Exercise:
Give an exact reproduction of all the lines in the listing.

Input data:
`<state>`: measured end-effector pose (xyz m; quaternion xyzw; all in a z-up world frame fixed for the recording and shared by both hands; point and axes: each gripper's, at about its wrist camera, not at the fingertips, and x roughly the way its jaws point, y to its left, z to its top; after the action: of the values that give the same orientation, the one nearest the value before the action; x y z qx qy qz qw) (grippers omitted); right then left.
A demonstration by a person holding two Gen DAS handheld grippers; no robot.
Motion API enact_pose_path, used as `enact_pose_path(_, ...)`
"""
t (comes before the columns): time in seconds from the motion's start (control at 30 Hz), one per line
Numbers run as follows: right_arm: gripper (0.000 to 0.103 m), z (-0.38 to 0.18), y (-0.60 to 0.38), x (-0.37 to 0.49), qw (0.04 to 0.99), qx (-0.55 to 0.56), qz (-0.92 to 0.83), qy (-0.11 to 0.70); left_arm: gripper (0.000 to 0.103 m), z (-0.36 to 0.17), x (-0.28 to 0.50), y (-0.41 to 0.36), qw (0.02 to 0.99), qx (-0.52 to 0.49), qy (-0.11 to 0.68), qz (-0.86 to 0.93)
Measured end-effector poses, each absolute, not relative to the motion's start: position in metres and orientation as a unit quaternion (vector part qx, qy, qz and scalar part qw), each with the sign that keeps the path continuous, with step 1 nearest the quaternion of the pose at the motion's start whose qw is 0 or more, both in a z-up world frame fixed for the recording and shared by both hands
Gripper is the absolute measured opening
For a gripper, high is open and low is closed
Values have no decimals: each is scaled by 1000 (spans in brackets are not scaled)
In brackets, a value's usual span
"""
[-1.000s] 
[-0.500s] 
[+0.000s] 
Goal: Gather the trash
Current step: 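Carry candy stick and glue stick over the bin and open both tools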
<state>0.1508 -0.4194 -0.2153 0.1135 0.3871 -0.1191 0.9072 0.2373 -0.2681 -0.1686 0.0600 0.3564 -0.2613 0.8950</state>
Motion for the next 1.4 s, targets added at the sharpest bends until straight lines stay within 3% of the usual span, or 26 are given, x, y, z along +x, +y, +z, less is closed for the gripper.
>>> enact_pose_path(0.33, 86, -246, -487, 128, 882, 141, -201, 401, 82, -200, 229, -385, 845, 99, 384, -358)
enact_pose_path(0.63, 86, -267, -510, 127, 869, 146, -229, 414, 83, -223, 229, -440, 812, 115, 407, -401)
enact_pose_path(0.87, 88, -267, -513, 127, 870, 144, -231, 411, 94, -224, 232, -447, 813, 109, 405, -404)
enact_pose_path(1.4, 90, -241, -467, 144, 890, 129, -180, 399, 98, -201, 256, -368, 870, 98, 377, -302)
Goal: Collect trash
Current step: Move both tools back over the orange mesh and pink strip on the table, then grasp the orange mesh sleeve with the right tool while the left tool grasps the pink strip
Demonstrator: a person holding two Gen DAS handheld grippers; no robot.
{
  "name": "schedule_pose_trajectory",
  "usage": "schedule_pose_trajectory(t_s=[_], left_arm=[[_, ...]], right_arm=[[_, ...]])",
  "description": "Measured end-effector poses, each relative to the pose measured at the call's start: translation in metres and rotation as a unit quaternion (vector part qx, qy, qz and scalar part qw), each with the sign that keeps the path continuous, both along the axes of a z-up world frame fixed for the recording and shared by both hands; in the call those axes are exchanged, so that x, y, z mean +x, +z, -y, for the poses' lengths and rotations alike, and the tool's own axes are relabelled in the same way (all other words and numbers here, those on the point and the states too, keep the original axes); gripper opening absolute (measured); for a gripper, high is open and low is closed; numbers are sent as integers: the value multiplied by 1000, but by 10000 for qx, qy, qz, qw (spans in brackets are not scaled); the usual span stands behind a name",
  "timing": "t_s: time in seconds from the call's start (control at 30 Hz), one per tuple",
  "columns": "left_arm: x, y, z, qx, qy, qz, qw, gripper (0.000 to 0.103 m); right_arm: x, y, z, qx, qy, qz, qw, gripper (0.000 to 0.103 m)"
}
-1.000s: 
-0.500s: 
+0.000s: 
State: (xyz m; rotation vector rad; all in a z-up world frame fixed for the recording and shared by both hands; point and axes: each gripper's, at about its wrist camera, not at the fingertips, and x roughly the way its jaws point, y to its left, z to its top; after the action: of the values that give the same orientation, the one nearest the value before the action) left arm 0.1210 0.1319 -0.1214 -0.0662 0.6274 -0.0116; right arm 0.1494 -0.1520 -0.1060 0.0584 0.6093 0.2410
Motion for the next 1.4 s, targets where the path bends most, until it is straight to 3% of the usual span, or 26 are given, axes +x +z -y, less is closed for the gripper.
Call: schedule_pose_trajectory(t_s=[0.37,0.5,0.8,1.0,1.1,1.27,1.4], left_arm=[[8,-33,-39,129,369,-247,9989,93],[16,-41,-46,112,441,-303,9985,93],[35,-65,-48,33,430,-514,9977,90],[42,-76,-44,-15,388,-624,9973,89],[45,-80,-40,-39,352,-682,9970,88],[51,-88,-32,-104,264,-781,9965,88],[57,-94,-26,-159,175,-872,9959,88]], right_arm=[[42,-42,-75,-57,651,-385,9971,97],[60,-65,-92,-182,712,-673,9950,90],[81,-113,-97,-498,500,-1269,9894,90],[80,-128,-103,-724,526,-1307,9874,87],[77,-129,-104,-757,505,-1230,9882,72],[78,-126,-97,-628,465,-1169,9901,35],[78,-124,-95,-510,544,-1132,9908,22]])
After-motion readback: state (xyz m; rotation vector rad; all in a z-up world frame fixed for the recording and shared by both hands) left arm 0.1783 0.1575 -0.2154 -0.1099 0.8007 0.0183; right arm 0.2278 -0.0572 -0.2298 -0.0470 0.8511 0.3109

Final answer:
`<state>`: measured end-effector pose (xyz m; quaternion xyzw; all in a z-up world frame fixed for the recording and shared by both hands; point and axes: each gripper's, at about its wrist camera, not at the fingertips, and x roughly the way its jaws point, y to its left, z to its top; after the action: of the values that give the same orientation, the one nearest the value before the action; x y z qx qy qz qw) (grippers omitted); right then left.
A demonstration by a person holding two Gen DAS handheld grippers; no robot.
Motion API enact_pose_path, used as `enact_pose_path(_, ...)`
"""
t (comes before the columns): time in seconds from the motion's start (control at 30 Hz), one per line
Numbers run as follows: right_arm: gripper (0.000 to 0.103 m), z (-0.38 to 0.18), y (-0.60 to 0.38), x (-0.37 to 0.49), qw (0.04 to 0.99), qx (-0.55 to 0.56), qz (-0.92 to 0.83), qy (-0.11 to 0.70); left_arm: gripper (0.000 to 0.103 m), z (-0.36 to 0.17), x (-0.28 to 0.50), y (-0.41 to 0.36), qw (0.02 to 0.99), qx (-0.52 to 0.49), qy (-0.11 to 0.68), qz (-0.86 to 0.93)
Measured end-effector poses, each absolute, not relative to the motion's start: position in metres and orientation as a unit quaternion (vector part qx, qy, qz and scalar part qw), each with the sign that keeps the path continuous, with step 1 nearest the quaternion of the pose at the motion's start whose qw is 0 or more, both in a z-up world frame fixed for the recording and shared by both hands
Gripper is the absolute measured opening
For a gripper, high is open and low is closed
Values have no decimals: each is scaled by 1000 (spans in brackets are not scaled)
In brackets, a value's usual span
"""
[-1.000s] 
[-0.500s] 
[+0.000s] 
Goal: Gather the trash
Current step: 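Carry candy stick and glue stick over the bin and open both tools
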<state>0.1508 -0.4194 -0.2153 0.1135 0.3871 -0.1191 0.9072 0.2373 -0.2681 -0.1686 0.0600 0.3564 -0.2613 0.8950</state>
Motion for the next 1.4 s, targets added at the sharpest bends until straight lines stay within 3% of the usual span, or 26 are given, x, y, z along +x, +y, +z, less is closed for the gripper.
>>> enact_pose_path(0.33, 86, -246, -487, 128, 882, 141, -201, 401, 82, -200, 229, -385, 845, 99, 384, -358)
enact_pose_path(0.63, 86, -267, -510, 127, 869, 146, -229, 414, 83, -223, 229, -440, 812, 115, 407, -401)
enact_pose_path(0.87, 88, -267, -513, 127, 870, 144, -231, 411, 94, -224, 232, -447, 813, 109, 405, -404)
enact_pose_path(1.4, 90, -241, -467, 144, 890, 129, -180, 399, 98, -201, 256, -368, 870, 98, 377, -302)
Goal: Collect trash
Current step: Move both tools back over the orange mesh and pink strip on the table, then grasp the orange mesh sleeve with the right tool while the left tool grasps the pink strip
Demonstrator: a person holding two Gen DAS handheld grippers; no robot.
{
  "name": "schedule_pose_trajectory",
  "usage": "schedule_pose_trajectory(t_s=[_], left_arm=[[_, ...]], right_arm=[[_, ...]])",
  "description": "Measured end-effector poses, each relative to the pose measured at the call's start: translation in metres and rotation as a unit quaternion (vector part qx, qy, qz and scalar part qw), each with the sign that keeps the path continuous, both along the axes of a z-up world frame fixed for the recording and shared by both hands; in the call those axes are exchanged, so that x, y, z mean +x, +z, -y, for the poses' lengths and rotations alike, and the tool's own axes are relabelled in the same way (all other words and numbers here, those on the point and the states too, keep the original axes); gripper opening absolute (measured); for a gripper, high is open and low is closed; numbers are sent as integers: the value multiplied by 1000, but by 10000 for qx, qy, qz, qw (spans in brackets are not scaled); the usual span stands behind a name",
  "timing": "t_s: time in seconds from the call's start (control at 30 Hz), one per tuple",
  "columns": "left_arm: x, y, z, qx, qy, qz, qw, gripper (0.000 to 0.103 m); right_arm: x, y, z, qx, qy, qz, qw, gripper (0.000 to 0.103 m)"
}
-1.000s: 
-0.500s: 
+0.000s: 
State: (xyz m; rotation vector rad; all in a z-up world frame fixed for the recording and shared by both hands; point and axes: each gripper's, at about its wrist camera, not at the fingertips, and x roughly the way its jaws point, y to its left, z to its top; after the action: of the values that give the same orientation, the one nearest the value before the action) left arm 0.1210 0.1319 -0.1214 -0.0662 0.6274 -0.0116; right arm 0.1494 -0.1520 -0.1060 0.0584 0.6093 0.2410
Motion for the next 1.4 s, targets where the path bends most, until it is straight to 3% of the usual span, or 26 are given, axes +x +z -y, less is closed for the gripper.
Call: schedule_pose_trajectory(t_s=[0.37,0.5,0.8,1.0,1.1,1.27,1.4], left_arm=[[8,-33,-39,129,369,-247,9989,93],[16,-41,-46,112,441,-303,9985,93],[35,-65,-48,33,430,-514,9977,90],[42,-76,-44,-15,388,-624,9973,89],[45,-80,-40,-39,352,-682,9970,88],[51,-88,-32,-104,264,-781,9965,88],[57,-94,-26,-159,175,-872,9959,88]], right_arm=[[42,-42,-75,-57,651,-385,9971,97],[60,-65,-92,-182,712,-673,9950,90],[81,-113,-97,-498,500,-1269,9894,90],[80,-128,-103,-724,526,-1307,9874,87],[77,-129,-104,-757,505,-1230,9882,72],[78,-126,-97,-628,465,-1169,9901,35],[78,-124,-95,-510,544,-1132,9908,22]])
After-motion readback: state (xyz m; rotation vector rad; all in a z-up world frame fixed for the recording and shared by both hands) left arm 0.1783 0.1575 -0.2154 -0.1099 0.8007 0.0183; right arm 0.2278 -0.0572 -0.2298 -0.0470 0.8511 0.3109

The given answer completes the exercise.